The stance taken by the US administration is a setback for Poland whose government on January 10 announced a set of measures aimed at making the country an AI leader in Europe.
The new measures have caused anxiety in Poland and in the European Union as a whole.
On January 13 the outgoing Biden administration said that it was “acting decisively” to “ensure that US technology undergirds global AI use and that adversaries cannot easily abuse advanced AI”.
It divided countries around the world into three categories: 18 close allies that would face no new restrictions; a second tier of countries that will face a cap on how much advanced tech they can import from the US; and a third group already banned from buying advanced chips.
These measures, leave Poland and most other countries in the second tier of countries, meaning that the country will only be able to import up to 50,000 advanced graphics processing units (GPUs), the specialised processors that are used in training and running AI models.

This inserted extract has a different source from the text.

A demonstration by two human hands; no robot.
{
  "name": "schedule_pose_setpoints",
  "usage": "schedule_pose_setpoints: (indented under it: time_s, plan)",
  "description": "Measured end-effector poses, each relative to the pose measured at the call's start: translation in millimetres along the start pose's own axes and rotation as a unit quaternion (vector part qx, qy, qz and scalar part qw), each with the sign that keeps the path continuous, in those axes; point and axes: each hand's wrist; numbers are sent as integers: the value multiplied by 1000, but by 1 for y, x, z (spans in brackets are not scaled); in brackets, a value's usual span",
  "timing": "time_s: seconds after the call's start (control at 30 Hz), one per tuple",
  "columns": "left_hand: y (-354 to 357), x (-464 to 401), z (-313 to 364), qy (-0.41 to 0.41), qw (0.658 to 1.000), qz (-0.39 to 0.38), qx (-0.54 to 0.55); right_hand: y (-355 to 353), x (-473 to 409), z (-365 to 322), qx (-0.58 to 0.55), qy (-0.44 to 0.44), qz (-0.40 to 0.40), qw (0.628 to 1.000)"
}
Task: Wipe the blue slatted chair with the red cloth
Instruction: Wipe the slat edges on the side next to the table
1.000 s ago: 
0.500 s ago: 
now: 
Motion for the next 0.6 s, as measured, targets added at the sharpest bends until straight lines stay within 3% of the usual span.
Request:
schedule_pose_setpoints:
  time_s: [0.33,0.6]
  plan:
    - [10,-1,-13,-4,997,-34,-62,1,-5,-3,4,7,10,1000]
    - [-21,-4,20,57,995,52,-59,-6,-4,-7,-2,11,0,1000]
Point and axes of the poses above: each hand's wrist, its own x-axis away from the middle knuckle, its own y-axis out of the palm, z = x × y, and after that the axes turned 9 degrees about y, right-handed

However, the White House has said that countries can make agreements to double their chip caps if their policies on export controls, clean energy and tech security align with those of the US. “Trusted national entities” in such countries will be able to apply for imports of 320,000 advanced GPUs over the next two years.
The European Union is now divided between 10 countries in tier 1, (Belgium, Denmark, Finland, France, Germany, Ireland, Italy, the Netherlands, Spain, Sweden) and the remaining 17 including all of the states of Central Europe in tier 2.
The US has admitted that the motivation for the new regulation is to limit access to AI chips for China but the EU is concerned about the way the policy divides Europe into two categories.
On January 15 the European Commission expressed “concern about the US measures restricting access to advanced AI chip exports for selected EU member states and their companies” and argued that Washington should treat the EU as an “economic opportunity for the US, rather than a security risk”.
According to Polish government sources Poland currently uses less than 10 per cent of the new import limit set by the US but it was acknowledged by deputy minister for digital affairs Dariusz Standerski that the US policy “in the longer term constitutes a problem.”
The situation is particularly concerning given the fact that it is Polish government policy to make the country become a major hub for AI development with digital affairs minister Krzysztof Gawkowski telling the Polish parliament on January 13 that “Poland will become a European leader in building AI factories”, the first of which is to be completed this year and that the Polish AI fund will receive €1 billion from EU funds.